- Opening Delimiter -
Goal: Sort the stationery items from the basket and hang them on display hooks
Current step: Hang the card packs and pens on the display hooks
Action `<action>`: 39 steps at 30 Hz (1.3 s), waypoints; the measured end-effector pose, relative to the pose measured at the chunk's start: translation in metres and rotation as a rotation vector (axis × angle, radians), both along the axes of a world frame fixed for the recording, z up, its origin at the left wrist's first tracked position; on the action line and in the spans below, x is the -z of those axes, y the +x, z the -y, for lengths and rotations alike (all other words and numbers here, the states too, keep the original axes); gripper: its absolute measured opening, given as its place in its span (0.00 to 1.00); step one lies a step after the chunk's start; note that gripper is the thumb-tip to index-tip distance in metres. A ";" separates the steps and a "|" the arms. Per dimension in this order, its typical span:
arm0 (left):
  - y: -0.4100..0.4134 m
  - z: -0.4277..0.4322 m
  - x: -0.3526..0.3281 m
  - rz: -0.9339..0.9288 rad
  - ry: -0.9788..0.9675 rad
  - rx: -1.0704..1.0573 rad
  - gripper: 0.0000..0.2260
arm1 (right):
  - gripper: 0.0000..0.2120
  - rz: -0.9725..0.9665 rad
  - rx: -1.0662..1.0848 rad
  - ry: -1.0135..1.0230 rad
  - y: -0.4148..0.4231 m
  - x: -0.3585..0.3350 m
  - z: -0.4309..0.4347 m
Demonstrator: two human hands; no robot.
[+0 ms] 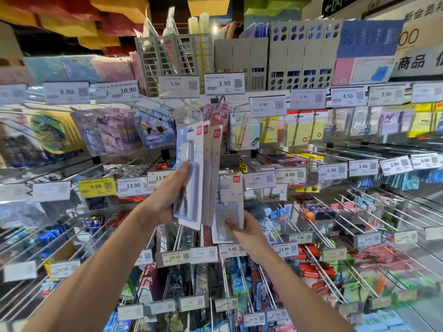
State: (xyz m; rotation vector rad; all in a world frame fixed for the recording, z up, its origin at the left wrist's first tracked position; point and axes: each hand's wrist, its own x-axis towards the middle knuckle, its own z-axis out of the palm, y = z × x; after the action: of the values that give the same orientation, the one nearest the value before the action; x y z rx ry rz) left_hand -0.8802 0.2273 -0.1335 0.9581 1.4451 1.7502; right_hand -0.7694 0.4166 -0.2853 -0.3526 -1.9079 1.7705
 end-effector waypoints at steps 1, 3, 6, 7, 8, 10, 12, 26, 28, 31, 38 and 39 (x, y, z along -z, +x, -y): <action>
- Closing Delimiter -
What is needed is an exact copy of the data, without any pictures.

Expected answer -
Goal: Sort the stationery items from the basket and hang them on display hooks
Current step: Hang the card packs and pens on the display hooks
Action `<action>`: 39 steps at 30 Hz (1.3 s), waypoints; the measured end-effector pose, relative to the pose measured at the chunk's start: translation in metres and rotation as a rotation vector (axis × angle, radians), both along the axes of a world frame fixed for the recording, z up, its origin at the left wrist's first tracked position; on the action line and in the spans below, x is the -z of those axes, y the +x, z the -y, for lengths and rotations alike (all other words and numbers here, the states too, keep the original axes); gripper: its absolute measured opening, given as its place in its span (0.00 to 1.00); step one lies a step after the chunk's start; note that gripper is the thumb-tip to index-tip distance in metres. A ";" separates the steps and a "|" the arms. Per dimension in this order, its typical span:
arm0 (left):
  - y: -0.4100..0.4134 m
  - z: -0.4277..0.4322 m
  - x: -0.3526..0.3281 m
  - rz: -0.9339..0.9288 rad
  - ry: -0.9788..0.9675 rad
  - rx: -1.0704..1.0573 rad
  - gripper: 0.0000..0.2260
arm1 (right):
  - gripper: 0.0000..0.2120
  - rz: -0.9725..0.9665 rad
  - rx: -1.0662..1.0848 rad
  - ry: -1.0135..1.0230 rad
  - y: -0.4148..0.4231 m
  - x: -0.3585..0.3350 m
  - z: -0.4309..0.4347 m
Demonstrator: two human hands; no robot.
[+0 ms] 
State: (xyz m; rotation vector rad; all in a world frame fixed for the recording, z up, its origin at the left wrist's first tracked position; point and axes: each hand's wrist, its own x-axis towards the middle knuckle, its own z-axis out of the palm, y = z × x; after the action: of the values that give the same orientation, the one nearest the value before the action; x y z rx ry rz) left_hand -0.8802 0.2273 -0.1335 0.9581 1.4451 1.7502; right_hand -0.7694 0.4166 -0.2853 -0.3526 -1.9079 1.7705
 end-effector waypoints at steps 1, 3, 6, 7, 8, 10, 12, 26, 28, 31, 38 and 39 (x, y, z along -z, +x, -y): <action>

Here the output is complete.